How to Build Job Satisfaction
By Billy Arcement—The Candid Cajun
Life is too short to work at a job that brings daily dissatisfaction. It doesn’t matter what type of work you do. You owe it to yourself to find satisfaction with your work. If you are unhappy on the job, that unhappiness will spread to all part of your life. Unhappy workers make unhappy spouses, parents, and friends. Here are tips on how you can make your job a more satisfying experience and remove stress, unhappiness, and frustration from your job environment forever.
Take pride in your work—Whether you dig ditches or run a billion dollar corporation, give every action the best you have to offer. Don’t accept second-rate performance. Doing your best is a prideful act. Knowing you’ve done your best is a prideful feeling. So, be proud!
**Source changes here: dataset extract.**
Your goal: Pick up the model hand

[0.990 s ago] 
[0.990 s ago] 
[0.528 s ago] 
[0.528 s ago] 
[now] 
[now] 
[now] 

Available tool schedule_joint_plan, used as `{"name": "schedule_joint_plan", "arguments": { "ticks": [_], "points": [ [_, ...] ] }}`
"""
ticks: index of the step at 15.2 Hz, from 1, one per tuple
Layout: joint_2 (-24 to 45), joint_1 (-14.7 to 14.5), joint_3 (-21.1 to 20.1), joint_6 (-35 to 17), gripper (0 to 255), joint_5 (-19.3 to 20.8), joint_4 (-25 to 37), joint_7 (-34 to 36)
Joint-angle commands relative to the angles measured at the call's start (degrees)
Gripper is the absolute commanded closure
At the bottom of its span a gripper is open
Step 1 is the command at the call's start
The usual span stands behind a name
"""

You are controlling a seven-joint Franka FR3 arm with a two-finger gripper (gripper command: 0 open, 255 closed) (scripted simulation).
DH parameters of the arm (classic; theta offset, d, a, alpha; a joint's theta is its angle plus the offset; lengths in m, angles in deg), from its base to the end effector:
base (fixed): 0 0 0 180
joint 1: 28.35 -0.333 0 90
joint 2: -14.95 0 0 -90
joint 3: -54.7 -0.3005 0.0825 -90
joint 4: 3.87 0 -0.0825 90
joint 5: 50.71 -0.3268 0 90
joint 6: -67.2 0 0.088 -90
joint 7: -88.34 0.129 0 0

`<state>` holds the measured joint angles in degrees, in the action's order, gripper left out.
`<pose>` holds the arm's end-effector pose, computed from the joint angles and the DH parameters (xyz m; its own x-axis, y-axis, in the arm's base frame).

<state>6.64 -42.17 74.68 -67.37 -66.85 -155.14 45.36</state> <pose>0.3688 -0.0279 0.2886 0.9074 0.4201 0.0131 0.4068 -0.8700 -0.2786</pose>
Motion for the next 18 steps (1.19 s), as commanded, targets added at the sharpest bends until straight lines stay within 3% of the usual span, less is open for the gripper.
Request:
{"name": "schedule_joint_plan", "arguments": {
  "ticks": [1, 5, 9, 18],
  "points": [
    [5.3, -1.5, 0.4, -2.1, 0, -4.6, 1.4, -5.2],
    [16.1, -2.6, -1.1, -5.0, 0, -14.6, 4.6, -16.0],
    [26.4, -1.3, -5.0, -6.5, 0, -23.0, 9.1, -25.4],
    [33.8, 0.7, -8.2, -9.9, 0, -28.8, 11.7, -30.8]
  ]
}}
Bring enthusiasm to your work—Your thinking controls your attitude. Since you have total control of your thought process, you control your attitudes. Now I know some of you are saying, “Billy, I just can’t be enthusiastic about this boring job.” Let me challenge you to change your attitude and act enthusiastically, no matter how bad you feel. By acting enthusiastically, you will soon feel enthusiastic. By feeling enthusiastic, you will be enthusiastic. By being enthusiastic, you will begin to view your job differently. Don’t dismiss this idea without trying it first. A warning—this may change your life.
Look beyond the routine parts of your job—Exam your daily activities to see if you can come up with ways to make the activities more fun, exciting, and rewarding. Be creative. Think hard. You will surprise yourself with the number of possibilities that you surface with just a little creative thinking. Can you add more to what you do? What can you do that no one else is doing? What is needed that is not now being done? Can I do these activities? Answering these questions will open an endless array of opportunities to grow and build job satisfaction.
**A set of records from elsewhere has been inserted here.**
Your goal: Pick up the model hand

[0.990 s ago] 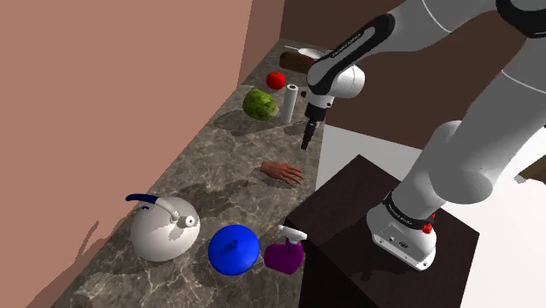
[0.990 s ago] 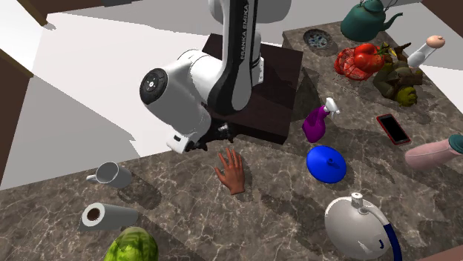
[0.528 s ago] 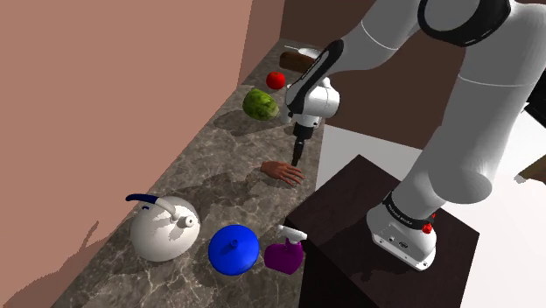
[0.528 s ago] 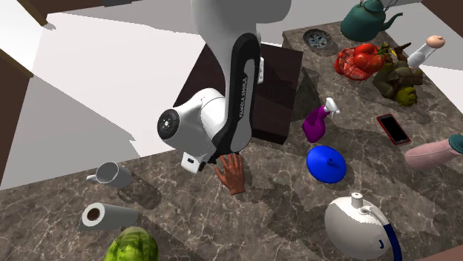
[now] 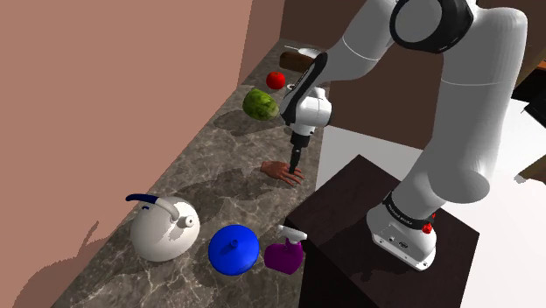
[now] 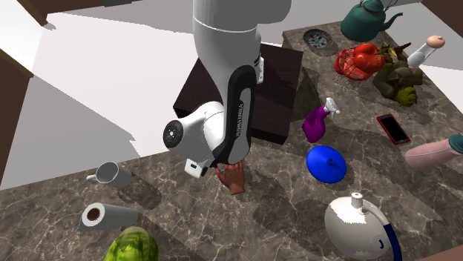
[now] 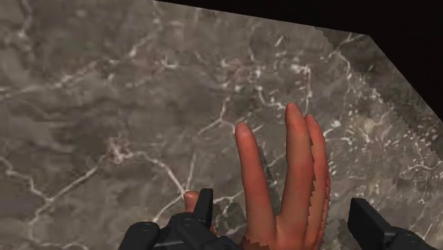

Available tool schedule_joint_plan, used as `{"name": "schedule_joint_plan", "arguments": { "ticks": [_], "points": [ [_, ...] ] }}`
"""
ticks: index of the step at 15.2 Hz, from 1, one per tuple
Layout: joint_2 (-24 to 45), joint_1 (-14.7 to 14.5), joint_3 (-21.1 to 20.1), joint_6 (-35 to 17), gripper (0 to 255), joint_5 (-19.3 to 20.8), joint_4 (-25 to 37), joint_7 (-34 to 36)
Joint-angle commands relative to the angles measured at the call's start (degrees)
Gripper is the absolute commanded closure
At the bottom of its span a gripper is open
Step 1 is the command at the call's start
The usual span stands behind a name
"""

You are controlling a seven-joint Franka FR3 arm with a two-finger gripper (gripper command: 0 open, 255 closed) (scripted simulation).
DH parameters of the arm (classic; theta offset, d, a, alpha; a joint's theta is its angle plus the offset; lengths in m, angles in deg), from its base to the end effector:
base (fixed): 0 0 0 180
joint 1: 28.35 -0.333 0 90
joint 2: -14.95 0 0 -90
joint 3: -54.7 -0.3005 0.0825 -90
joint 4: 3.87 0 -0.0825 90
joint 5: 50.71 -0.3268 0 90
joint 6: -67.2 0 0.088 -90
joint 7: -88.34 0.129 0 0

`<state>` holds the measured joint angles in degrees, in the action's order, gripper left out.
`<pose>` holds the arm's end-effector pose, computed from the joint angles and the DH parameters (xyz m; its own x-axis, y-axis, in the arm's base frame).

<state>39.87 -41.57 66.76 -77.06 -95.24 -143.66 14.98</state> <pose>0.4077 0.0009 0.1300 0.8303 0.5570 0.0207 0.5229 -0.7656 -0.3747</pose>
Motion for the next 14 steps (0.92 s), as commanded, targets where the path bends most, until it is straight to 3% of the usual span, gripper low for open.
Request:
{"name": "schedule_joint_plan", "arguments": {
  "ticks": [1, 2, 11, 14],
  "points": [
    [0.6, 0.1, -0.2, -0.3, 0, -0.4, 0.2, -0.4],
    [0.6, 0.1, -0.2, -0.2, 255, -0.4, 0.3, -0.3],
    [0.6, 0.1, -0.2, -0.3, 255, -0.4, 0.2, -0.4],
    [-2.2, -0.6, 0.9, 1.0, 255, 1.6, -0.8, 1.5]
  ]
}}
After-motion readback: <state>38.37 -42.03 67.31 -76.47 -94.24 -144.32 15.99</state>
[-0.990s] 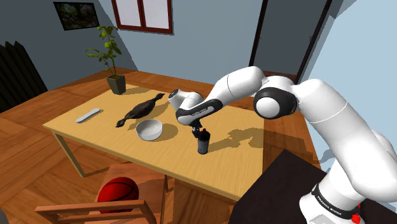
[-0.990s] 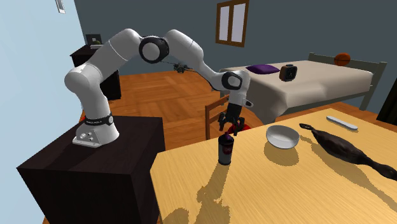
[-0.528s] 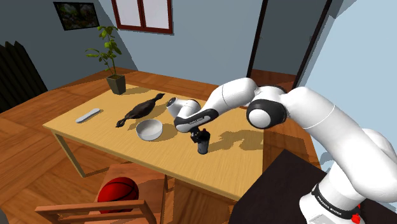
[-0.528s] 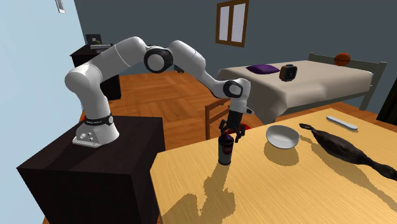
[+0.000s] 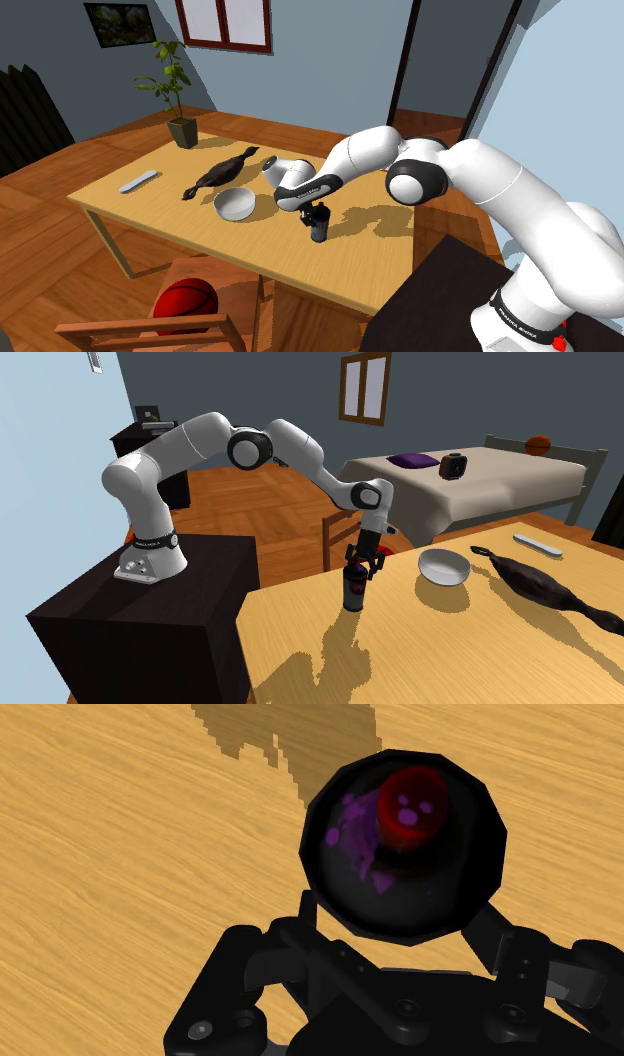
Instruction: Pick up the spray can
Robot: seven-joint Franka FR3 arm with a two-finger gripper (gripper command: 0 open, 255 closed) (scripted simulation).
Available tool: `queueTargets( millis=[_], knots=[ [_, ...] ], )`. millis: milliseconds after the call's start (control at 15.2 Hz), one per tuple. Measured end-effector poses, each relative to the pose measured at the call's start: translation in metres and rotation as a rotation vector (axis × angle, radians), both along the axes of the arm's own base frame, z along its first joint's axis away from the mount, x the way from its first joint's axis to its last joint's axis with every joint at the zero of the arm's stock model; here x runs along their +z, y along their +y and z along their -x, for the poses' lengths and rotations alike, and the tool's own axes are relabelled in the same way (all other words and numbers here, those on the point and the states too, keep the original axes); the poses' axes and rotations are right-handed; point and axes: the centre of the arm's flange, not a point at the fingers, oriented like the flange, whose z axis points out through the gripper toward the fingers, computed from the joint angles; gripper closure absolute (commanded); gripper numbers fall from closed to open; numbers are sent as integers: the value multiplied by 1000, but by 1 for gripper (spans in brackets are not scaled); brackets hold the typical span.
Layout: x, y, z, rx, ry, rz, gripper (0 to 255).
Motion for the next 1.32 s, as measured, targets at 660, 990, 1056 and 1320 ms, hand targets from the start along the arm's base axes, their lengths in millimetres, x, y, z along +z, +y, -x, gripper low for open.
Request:
queueTargets(
  millis=[660,990,1056,1320],
  knots=[
    [19,-1,2,0,2,0,255],
    [46,0,1,0,2,0,255],
    [52,0,0,0,2,0,255],
    [72,-1,1,0,2,0,255]
  ],
)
Become the expert in your field—Earl Nightingale first stimulated me to think about this possibility. He said that by studying our job for one hour a day while making permanent notes, in a five-year period we could become an expert in that discipline. Strong concentration in a specialty niche is a great way to build your expertise. Commit to this process and you open multiple opportunities for advancement on your job. You will also build enthusiasm for the subject matter because the more you learn about a subject, the higher your interest becomes. It’s a self-feeding process that can bring outstanding results to your career possibilities.
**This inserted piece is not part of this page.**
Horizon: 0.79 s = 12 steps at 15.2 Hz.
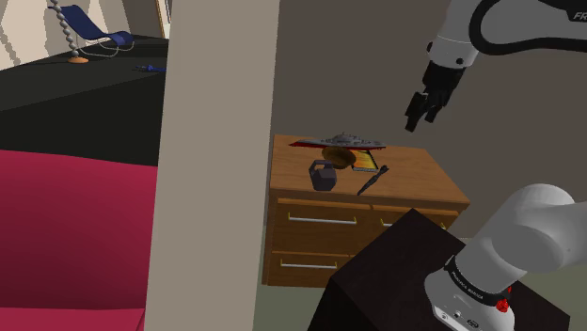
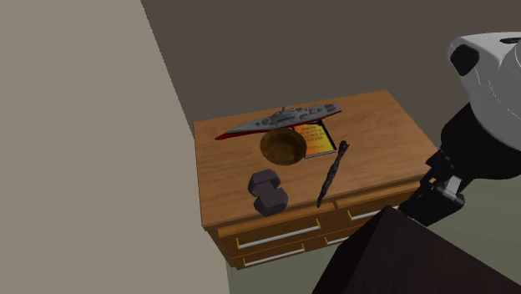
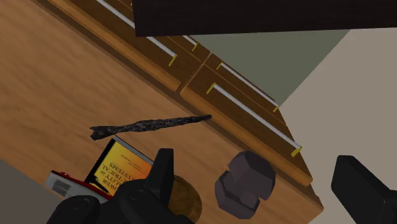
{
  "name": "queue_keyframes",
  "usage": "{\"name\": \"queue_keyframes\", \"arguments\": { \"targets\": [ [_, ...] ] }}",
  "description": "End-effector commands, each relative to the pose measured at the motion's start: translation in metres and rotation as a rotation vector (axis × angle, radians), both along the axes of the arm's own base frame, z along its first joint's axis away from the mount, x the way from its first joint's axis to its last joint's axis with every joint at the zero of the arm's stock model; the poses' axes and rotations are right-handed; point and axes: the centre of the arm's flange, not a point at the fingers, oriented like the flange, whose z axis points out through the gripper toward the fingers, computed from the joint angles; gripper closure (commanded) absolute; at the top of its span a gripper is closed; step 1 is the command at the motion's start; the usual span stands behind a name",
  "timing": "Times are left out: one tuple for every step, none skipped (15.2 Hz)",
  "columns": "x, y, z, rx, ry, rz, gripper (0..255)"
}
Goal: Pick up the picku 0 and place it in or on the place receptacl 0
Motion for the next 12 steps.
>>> {"name": "queue_keyframes", "arguments": {
  "targets": [
    [0.000, 0.000, 0.000, 0.000, 0.000, 0.000, 0],
    [0.008, -0.003, -0.010, 0.013, -0.001, 0.000, 0],
    [0.017, -0.005, -0.019, 0.026, -0.003, 0.000, 0],
    [0.026, -0.007, -0.029, 0.039, -0.004, -0.001, 0],
    [0.034, -0.009, -0.039, 0.052, -0.006, -0.001, 0],
    [0.043, -0.012, -0.049, 0.065, -0.007, -0.001, 0],
    [0.051, -0.013, -0.059, 0.079, -0.009, -0.001, 0],
    [0.060, -0.015, -0.068, 0.092, -0.010, -0.001, 0],
    [0.068, -0.017, -0.078, 0.105, -0.011, -0.001, 0],
    [0.077, -0.018, -0.088, 0.118, -0.013, -0.002, 0],
    [0.086, -0.020, -0.098, 0.131, -0.014, -0.002, 0],
    [0.094, -0.021, -0.108, 0.144, -0.016, -0.002, 0]
  ]
}}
Always be professional—Acting professionally means you will always work at the highest standards. You cooperate with peers. You avail yourself to those who need your expertise. You do things right the first time. Professionals enjoy their work. Amateurs find excuses to be unprofessional and complain about how boring and unchallenging a job they have.
Avoid self-limitations—Our thinking can sometimes limit our possibilities. Don’t box yourself into a lesser posture because of your own self-limiting thoughts. We have far more abilities than we give ourselves credit for having and we seldom challenge ourselves to stretch beyond the routine. Working with pride, enthusiasm and a high degree of expertise automatically breaks the bondage of self-limitations. What limits are holding you back? What limitations are building dissatisfaction with your work?
Build a library of information—One needs to have resources available in times of need. Invest in books, tapes, and videos about your job. Attend seminars. Network with others in your field. Write personal notes and implement key ideas learned from these resources. All contribute to building your expertise and job satisfaction.
Look in your own pastures first—Cows are always trying to eat the grass on the other side of the fence. They, like us, often think that the grass is greener in the other pasture. We ignore the opportunities under our feet and tend to look in distant places for satisfaction. By implementing the ideas previously discussed, we make our own pastures green and reduce the need for looking over the fence.
B.C. Forbes said it best. He said, “Look upon your work as the lever by which you can rise in the world. To get the best and most out of life, put the best and most of yourself into it. Eventually, each of use gets the reward we merit.”